[PATCH] Revert "writeback: do not sync data dirtied after sync start"

[Date Prev][Date Next][Thread Prev][Thread Next][Date Index][Thread Index]

 



This reverts commit c4a391b53a72d2df4ee97f96f78c1d5971b47489. Dave
Chinner <david@xxxxxxxxxxxxx> has reported the commit may cause some
inodes to be left out from sync(2). This is because we can call
redirty_tail() for some inode (which sets i_dirtied_when to current time)
after sync(2) has started or similarly requeue_inode() can set
i_dirtied_when to current time if writeback had to skip some pages. The
real problem is in the functions clobbering i_dirtied_when but fixing
that isn't trivial so revert is a safer choice for now.

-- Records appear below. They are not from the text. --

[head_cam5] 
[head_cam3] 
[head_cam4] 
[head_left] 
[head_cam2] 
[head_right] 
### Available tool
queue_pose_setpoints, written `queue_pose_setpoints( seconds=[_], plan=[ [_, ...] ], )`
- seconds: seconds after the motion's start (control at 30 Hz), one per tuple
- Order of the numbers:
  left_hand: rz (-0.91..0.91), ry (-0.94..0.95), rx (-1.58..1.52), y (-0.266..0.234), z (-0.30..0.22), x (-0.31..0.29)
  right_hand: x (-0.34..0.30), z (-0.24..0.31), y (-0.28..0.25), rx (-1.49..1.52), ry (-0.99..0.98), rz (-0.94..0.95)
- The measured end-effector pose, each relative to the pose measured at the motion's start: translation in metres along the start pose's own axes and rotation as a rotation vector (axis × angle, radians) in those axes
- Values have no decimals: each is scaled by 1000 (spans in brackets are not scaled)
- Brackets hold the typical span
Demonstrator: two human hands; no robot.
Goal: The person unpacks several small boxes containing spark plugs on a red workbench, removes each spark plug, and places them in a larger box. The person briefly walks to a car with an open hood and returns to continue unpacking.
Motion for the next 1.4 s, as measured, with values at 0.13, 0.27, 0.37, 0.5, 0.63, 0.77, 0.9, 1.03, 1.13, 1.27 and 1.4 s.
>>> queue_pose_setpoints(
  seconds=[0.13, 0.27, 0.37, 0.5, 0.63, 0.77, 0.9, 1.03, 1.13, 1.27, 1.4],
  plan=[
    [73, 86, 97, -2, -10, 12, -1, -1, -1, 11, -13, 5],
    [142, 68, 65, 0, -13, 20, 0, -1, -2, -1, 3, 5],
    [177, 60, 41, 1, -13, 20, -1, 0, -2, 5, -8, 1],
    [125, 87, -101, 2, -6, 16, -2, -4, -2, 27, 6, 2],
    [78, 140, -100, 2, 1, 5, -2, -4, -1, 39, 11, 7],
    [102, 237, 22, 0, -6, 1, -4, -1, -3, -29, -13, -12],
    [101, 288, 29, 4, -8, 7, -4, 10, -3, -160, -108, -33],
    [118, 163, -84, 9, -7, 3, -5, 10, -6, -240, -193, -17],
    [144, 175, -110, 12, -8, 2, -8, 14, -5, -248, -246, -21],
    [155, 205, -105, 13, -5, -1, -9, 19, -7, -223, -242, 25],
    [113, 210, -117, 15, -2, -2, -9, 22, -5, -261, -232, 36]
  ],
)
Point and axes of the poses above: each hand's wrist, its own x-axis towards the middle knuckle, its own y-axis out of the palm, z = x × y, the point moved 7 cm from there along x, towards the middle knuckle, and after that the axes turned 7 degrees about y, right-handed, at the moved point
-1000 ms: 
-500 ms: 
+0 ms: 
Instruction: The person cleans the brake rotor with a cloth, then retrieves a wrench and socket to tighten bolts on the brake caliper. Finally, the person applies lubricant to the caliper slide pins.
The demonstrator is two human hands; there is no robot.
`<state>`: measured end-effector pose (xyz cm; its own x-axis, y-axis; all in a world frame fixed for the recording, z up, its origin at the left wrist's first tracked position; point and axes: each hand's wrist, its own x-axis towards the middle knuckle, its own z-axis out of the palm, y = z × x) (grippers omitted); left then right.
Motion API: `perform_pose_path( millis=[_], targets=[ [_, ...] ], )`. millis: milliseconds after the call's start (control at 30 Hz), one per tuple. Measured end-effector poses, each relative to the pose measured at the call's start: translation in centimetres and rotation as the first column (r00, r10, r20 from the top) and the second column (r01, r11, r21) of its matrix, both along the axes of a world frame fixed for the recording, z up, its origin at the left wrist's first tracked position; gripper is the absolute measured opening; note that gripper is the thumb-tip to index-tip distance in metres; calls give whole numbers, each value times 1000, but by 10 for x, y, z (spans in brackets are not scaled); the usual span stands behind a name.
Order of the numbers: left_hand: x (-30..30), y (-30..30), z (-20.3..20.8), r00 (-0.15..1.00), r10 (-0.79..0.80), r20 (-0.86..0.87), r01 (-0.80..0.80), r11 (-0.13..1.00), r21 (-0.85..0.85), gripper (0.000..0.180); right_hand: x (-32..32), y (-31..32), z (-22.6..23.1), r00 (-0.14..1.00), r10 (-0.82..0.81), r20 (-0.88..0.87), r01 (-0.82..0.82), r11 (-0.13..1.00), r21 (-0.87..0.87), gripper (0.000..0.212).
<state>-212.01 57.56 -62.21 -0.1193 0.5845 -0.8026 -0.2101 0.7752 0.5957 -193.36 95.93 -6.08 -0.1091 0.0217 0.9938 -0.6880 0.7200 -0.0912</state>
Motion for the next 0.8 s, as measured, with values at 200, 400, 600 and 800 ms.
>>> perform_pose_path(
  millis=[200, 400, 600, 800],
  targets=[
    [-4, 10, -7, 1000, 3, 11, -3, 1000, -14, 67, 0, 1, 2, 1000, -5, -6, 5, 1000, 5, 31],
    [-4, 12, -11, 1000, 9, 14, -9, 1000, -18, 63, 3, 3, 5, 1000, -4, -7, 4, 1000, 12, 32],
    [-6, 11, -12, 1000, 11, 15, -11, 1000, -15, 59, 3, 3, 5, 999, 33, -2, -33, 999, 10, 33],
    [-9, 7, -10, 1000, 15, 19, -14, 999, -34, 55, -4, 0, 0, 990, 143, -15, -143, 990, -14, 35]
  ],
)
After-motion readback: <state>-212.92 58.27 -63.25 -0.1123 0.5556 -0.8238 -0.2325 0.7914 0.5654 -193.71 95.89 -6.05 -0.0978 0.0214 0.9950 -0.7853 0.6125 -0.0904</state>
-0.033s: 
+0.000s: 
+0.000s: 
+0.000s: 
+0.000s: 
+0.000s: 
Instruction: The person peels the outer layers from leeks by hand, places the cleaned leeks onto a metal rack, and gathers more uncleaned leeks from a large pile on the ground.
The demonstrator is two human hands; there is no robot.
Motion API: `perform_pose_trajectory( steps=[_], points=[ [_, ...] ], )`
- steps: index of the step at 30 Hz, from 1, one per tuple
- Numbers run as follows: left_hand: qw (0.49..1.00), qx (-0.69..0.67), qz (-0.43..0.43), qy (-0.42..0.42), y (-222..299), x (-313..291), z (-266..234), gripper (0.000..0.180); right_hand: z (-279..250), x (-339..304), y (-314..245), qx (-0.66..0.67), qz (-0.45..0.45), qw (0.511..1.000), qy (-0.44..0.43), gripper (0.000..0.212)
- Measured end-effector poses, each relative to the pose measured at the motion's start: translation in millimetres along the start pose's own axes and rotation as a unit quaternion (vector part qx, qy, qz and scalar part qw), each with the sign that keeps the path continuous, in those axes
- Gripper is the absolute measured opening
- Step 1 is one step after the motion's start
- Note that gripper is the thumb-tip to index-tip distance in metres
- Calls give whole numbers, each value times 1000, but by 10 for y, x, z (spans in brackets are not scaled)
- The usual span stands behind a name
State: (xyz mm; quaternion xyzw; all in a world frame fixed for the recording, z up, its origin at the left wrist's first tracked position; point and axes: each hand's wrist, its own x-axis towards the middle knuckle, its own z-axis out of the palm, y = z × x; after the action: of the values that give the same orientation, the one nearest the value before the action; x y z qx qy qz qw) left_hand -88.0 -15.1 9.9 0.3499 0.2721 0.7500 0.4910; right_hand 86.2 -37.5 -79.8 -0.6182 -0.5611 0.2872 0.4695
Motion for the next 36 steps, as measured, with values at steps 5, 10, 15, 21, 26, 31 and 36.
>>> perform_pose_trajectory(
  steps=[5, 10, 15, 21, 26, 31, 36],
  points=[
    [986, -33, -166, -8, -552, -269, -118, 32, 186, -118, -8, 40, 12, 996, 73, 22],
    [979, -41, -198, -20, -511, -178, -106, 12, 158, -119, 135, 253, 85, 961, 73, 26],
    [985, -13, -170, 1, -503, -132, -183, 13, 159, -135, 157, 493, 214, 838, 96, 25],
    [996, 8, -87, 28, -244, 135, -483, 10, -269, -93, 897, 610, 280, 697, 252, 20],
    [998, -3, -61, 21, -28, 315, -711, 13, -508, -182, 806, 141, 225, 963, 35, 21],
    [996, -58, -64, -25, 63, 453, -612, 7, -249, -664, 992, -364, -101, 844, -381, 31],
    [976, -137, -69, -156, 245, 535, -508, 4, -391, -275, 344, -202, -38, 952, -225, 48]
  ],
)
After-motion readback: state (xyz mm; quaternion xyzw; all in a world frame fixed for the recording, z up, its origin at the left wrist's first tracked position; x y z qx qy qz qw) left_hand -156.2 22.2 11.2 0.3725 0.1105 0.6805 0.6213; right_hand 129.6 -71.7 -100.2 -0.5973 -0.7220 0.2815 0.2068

Signed-off-by: Jan Kara <jack@xxxxxxx>
---
 fs/fs-writeback.c                | 33 +++++++++++----------------------
 fs/sync.c                        | 15 ++++++---------
 fs/xfs/xfs_super.c               |  2 +-
 include/linux/writeback.h        |  2 +-
 include/trace/events/writeback.h |  6 +++---
 5 files changed, 22 insertions(+), 36 deletions(-)

I plan to send this to Linus with other fixes I have so this is mostly FYI.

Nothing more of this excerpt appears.